Romania stops migrant ship on emerging Black Sea smuggling route
People smugglers search for new ways into Europe as security tightens
Migrants queuing at a reception centre near the Hungarian border in Subotica, northern Serbia, in July 2016. The closure of the “Balkan route” to migrants means asylum seekers and people smugglers are testing new ways to enter Europe. Photograph: Edvard Molnar/EPA
Romania’s coast guard has intercepted a fishing boat carrying scores of migrants off its Black Sea coast for the third time in as many weeks, highlighting the country’s growing role as a transit route for people trying to reach western Europe.
Countries on the main “Balkan route” from Greece to Austria sought to close their borders to refugees and migrants in March 2016, and EU and African states are now trying to stem the flow of people crossing the Mediterranean Sea to Italy and Spain, leading asylum seekers and people smugglers to test new ways to enter Europe.

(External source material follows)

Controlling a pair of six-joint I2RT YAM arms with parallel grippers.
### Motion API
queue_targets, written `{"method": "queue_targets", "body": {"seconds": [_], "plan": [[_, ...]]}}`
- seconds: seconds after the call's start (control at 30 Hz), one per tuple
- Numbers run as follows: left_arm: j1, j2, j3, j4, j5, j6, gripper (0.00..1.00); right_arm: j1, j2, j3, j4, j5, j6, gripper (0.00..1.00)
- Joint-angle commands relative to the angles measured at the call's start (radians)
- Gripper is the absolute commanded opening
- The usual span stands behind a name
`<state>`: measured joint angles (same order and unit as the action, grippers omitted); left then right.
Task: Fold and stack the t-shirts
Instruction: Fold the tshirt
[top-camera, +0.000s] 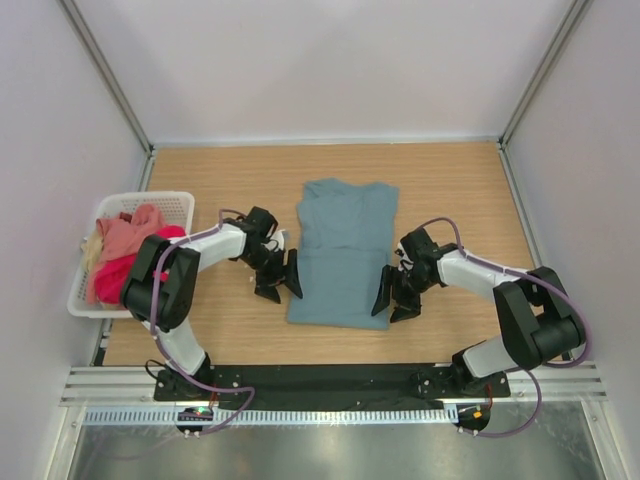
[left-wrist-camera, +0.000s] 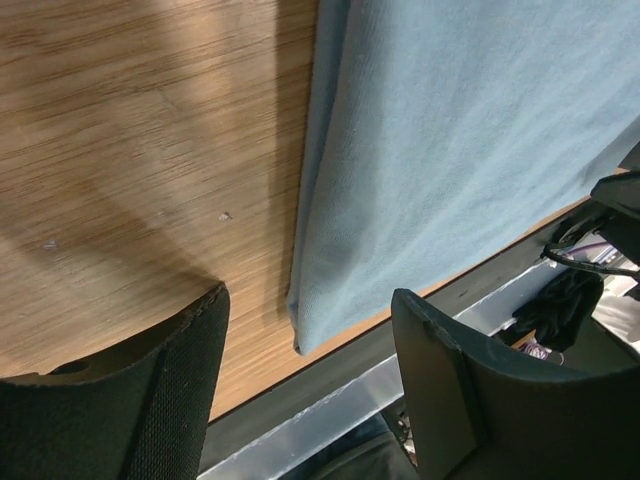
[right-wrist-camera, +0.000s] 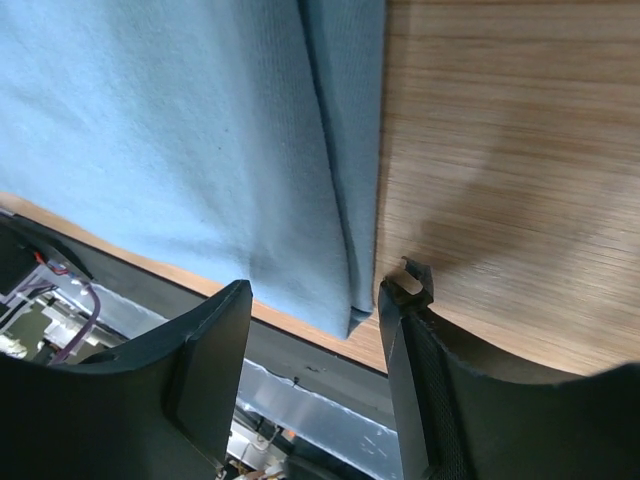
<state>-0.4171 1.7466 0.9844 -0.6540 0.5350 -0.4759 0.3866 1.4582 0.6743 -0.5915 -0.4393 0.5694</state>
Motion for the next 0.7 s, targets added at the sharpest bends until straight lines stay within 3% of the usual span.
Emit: {"method": "queue_targets", "body": {"seconds": [0.0,0.67], "plan": [[-0.002,0.007,-0.027,0.045,-0.027,-0.003,0.67,0.014,-0.002,-0.047,0.085,0.042,0.032,0.61],[-0.04,-0.082,-0.179,0.07,-0.05,-0.13,0.65,0.063,-0.099,-0.094,-0.01,0.122,0.061,0.62]]}}
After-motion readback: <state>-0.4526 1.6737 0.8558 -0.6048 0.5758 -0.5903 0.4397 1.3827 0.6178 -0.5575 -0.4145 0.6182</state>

Romanian officials said 87 people were onboard the boat that was stopped on Sunday and, like two vessels halted last month carrying a total of almost 140 people from the Middle East, it was believed to have set sail from the northern coast of Turkey.
The rising frequency of such migrant ships coincides with a sharp rise in illegal crossings of Romania’s land borders, with the first half of this year seeing five times as many foreigners detained at its frontiers than in the same period of 2016.
Romania’s government has tried to stem fears that the country of 19 million could face a major influx of migrants and refugees, while beefing up patrols along its eastern coastline and at its western borders, which migrants attempt to use as a way around the fence that Hungary built along its frontier with Serbia.
“Romania proves once again that it fulfils its international commitments. We treat migrants as people who need help, not as offenders,” said the country’s interior minister Carmen Dan, who visited the Black Sea coast guard on Sunday.
“But everyone will be checked to ensure that our safety is not put at risk,” she added.
“These migrants, families with young children in most cases, have fled their countries usually because war has destroyed their homes. But we have no understanding for those who profit from this situation and try to get rich by guiding them to European Union countries.”
Last month, foreign minister Teodor Melescanu said Romania was “massively participating in Black Sea operations aimed at stopping the refugee flow and rescuing those who dare to venture such actions”, and announced that his country had offered to take almost 2,000 refugees under a struggling EU relocation plan.
Romanian police have stopped dozens of migrants near its borders with Hungary and Serbia in recent weeks, and arrested several suspected people smugglers; last week, two migrants and a Romanian policeman were injured when a border patrol opened fire to stop a car evading a checkpoint.
Police say that about 2,500 foreigners were caught trying to cross Romania’s borders illegally in the first six months of 2017, compared to 1,624 in the whole of last year.
Migration experts say that very large numbers of asylum seekers are not likely to use the Black Sea route from Turkey to Romania, however, due to its bad weather, rough seas and tightening security in a strategic region where Nato and Russian forces keep each under close watch.